Haste Makes Waste: Tokyo by Kenzo


There are three ways to buy a scent.

1) You can buy something you already know. Maybe you were lucky enough to get a sample or a decant, or maybe you've worn it before, but you've had it on your skin long enough to know that you like it and want to own it.

2) You can sniff it in the store, be immediately pleased with it, and decide on the spot that you ought to have it.

3) You can decide without ever having had a chance to smell it that you want to own it anyway.

The first, of course, is the only way to be sure you're going to get your money's worth. All of us fanatics have bought something unsniffed: it was just a great bargain ("Even if I don't like it, I can give it away, and it was only a few bucks!"), or we'd read good reviews and decided to take a chance. But flat-out buying a whole bottle of an unknown quantity is rarely a good idea; I think it leads to more disappointment than joy.

When in London, I had a rather limited time in a department store called Debenham's. They had dozens and dozens of things I'd never smelled before, and I pretty much wore out my nose sniffing them. I had smelled Midnight Poison a couple of days previously and was pretty sure I wanted it, but took a second sniff to confirm this. Wandering through the store, I didn't find anything else that really screamed "Buy me or regret it for all eternity!"

Then I stumbled across the new Kenzo release, Tokyo. I had found Kenzo scents to be a mixed bag in the past: some real winners (the original Kenzo, FlowerbyKenzo, Jungle for Men) along with some so-so scents (Été, Kenzoair, Kashaya). I sprayed some Tokyo on one of the blotters--all of which were folded up like little paper airplanes!--and sampled it. I liked it quite a lot: it started out fairly fresh, but there was a darkness to it, an incensey undertone, that I was quite sure would work well on my skin. I carried the blotter around for about ten minutes, and liked it more and more, and decided to buy a 30-mL bottle of the stuff.

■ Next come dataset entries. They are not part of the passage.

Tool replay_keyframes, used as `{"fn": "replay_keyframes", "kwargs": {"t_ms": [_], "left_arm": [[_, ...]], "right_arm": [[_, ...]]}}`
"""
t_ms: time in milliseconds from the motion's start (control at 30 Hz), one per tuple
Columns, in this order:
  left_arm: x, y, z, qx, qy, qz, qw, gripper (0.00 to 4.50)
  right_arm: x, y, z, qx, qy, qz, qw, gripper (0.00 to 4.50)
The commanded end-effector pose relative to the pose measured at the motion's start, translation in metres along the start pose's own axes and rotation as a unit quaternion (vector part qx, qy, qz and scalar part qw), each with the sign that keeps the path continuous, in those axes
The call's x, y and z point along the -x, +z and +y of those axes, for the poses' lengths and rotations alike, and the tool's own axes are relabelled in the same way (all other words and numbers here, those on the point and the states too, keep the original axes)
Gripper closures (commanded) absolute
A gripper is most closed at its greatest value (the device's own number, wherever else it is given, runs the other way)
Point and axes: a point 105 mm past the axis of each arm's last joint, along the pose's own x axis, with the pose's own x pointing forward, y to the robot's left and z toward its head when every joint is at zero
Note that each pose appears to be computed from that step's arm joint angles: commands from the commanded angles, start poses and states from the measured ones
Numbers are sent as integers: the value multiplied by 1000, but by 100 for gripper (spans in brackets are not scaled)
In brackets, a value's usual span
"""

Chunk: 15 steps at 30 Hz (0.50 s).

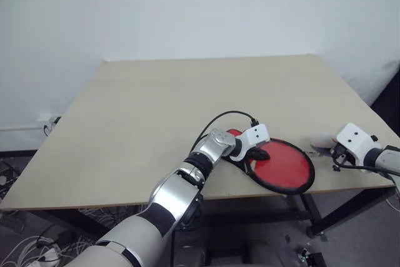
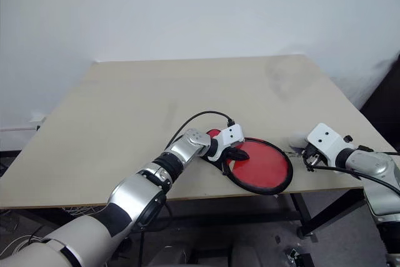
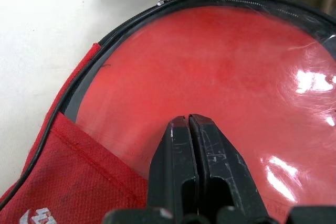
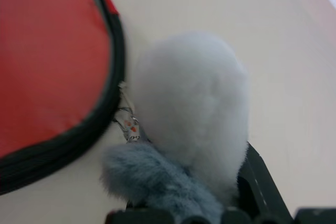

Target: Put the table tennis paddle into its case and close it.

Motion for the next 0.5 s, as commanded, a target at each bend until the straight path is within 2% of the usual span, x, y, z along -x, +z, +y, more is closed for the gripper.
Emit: {"fn": "replay_keyframes", "kwargs": {"t_ms": [33,500], "left_arm": [[2,-35,-5,23,-2,66,998,450],[-1,-33,-5,21,-2,65,998,450]], "right_arm": [[15,7,-15,20,-18,-3,1000,410],[36,-5,-17,50,21,40,998,410]]}}
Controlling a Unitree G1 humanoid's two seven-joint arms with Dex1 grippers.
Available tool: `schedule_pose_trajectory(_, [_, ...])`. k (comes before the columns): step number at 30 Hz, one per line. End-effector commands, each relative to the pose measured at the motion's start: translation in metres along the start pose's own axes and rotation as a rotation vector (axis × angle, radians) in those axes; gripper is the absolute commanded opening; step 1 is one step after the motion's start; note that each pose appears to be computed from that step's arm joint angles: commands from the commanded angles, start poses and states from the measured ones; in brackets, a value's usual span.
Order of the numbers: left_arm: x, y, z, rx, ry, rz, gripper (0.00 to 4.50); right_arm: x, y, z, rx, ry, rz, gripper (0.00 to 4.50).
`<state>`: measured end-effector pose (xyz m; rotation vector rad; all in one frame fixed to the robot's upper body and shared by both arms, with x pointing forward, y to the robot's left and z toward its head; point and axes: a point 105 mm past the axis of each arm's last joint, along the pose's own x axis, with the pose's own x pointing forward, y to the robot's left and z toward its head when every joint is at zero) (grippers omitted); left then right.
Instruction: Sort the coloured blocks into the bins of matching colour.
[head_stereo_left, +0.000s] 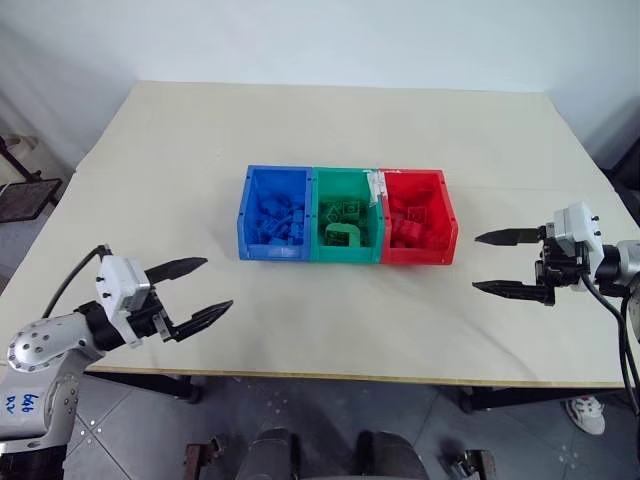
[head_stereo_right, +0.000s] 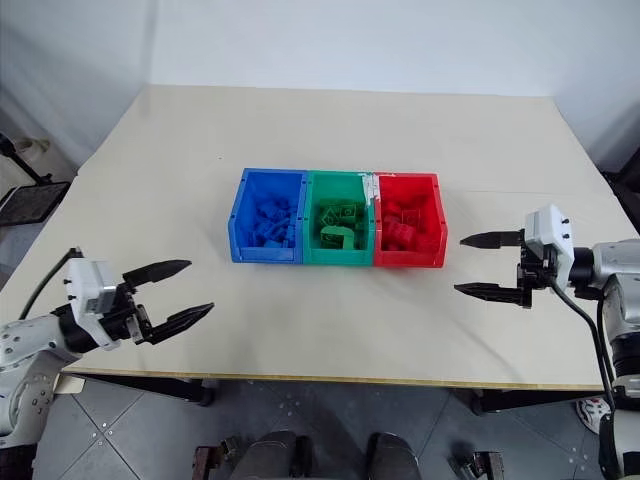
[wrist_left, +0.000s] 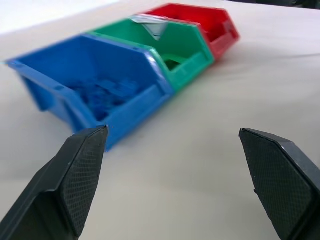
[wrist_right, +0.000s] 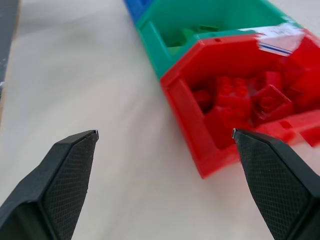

When I got it home and finally had a chance to wear it a couple of weeks later, I couldn't understand what I had bought. It bore almost no resemblance to what I had smelled, or thought I had smelled, in the store. Had my nose simply been overtired and playing tricks on me? Was the blotter contaminated with something else?

Tokyo is aimed at a very young market (18 to 25, the young men who are just outgrowing monstrosities like Axe), and it shouldn't be any surprise that it's a fresh, bright scent; most of the new releases these days are, particularly those aimed at a younger demographic. It's meant to suggest the colours of the city at night: yellow electric lights suggested by bright notes of grapefruit, citron, and ginger; red neon evoked by bitter orange and pink pepper; green trees conjured up with maté, shiso, and green tea; and the blackness of night with dark spice and wood scents--nutmeg and clove, gaiac and cedar.

Well, that's the theory, anyway. What it really smells like, unfortunately, is most every other young-men's scent released in the last five years. It isn't offensive, but it isn't interesting, either. It opens up with brilliant citrus notes underscored with green, all of which soon burns away to leave a rather generic clean freshness, with a lightly spicy undercurrent, on the skin. It dies quickly: a few hours later, there's a ghost of a scent, but what it is and whether you liked it are irrelevant.

The packaging, however, is smashing; it takes that Tokyo-at-night theme and interprets it beautifully. The box has a satin matte finish; it's white, and wrapped with a picture of a tree at night radiating streaks of bright colours, The bottle is likewise satiny matte, a deep black with streaks of colour representing city lights as seen from a speeding car. It's very touchable. A photo doesn't do it justice. The shape is a minor variation on the curved bamboo bottle that Kenzo has used for previous men's scents.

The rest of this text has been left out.